What the task requires:
If a line in the data below holds the word "black", copy it.

Records supplied:
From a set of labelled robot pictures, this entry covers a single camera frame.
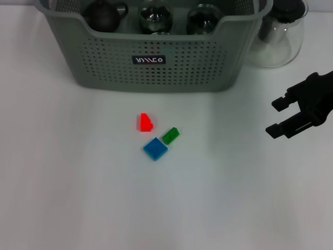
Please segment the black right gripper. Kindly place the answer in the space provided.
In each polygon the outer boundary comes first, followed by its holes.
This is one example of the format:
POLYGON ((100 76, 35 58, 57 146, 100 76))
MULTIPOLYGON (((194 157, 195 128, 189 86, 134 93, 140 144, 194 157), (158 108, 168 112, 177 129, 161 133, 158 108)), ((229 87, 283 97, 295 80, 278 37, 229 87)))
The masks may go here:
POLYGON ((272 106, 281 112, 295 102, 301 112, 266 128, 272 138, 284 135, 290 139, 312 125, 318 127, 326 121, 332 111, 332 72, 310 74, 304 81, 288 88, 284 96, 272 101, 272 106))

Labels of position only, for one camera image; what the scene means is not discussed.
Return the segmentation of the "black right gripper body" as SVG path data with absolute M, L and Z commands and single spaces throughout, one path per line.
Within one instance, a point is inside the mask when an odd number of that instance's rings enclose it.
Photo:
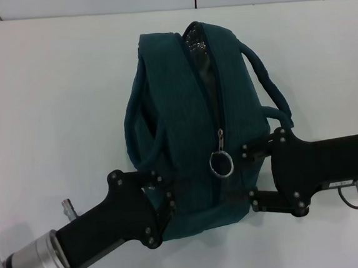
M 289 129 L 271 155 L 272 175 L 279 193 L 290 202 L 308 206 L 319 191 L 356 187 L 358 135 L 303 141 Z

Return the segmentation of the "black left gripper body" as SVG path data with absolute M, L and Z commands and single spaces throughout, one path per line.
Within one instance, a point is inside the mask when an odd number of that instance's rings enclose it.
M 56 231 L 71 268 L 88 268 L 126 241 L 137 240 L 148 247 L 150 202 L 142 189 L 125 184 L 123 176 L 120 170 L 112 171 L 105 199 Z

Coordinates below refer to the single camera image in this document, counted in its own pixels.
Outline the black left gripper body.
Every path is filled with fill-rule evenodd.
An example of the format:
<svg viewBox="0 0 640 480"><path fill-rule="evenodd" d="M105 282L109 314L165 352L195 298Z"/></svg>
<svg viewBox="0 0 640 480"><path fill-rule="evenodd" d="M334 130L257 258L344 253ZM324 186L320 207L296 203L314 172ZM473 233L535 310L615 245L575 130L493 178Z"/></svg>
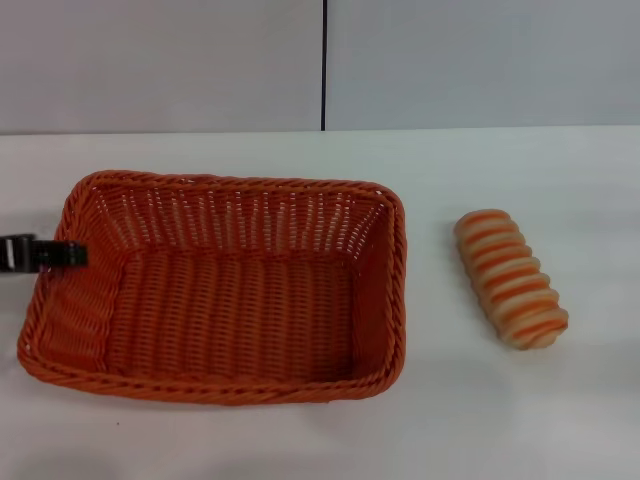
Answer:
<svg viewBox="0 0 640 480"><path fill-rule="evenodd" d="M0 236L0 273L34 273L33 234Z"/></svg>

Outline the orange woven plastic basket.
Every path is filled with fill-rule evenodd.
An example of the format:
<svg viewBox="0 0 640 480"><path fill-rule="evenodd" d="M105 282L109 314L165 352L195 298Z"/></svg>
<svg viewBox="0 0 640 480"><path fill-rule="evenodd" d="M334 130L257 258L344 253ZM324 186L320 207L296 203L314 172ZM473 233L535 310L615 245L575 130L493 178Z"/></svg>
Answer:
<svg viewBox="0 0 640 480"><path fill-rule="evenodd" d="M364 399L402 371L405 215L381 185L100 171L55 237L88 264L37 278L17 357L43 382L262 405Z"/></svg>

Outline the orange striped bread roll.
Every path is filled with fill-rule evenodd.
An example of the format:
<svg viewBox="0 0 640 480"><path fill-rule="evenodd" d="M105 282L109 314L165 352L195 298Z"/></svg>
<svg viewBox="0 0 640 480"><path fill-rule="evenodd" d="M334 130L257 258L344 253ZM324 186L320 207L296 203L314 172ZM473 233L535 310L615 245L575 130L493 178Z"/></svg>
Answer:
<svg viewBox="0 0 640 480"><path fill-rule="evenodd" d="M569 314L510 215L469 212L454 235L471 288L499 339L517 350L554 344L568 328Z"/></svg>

Output for this exercise:
Please segment the black right gripper. Kindly place the answer in the space provided.
Return the segmentation of the "black right gripper body" as SVG path data with absolute M, L and Z commands and single spaces throughout, one path per line.
Return the segmentation of the "black left gripper body" as SVG path data with absolute M, L and Z commands and single spaces throughout, one path per line.
Outline the black left gripper body.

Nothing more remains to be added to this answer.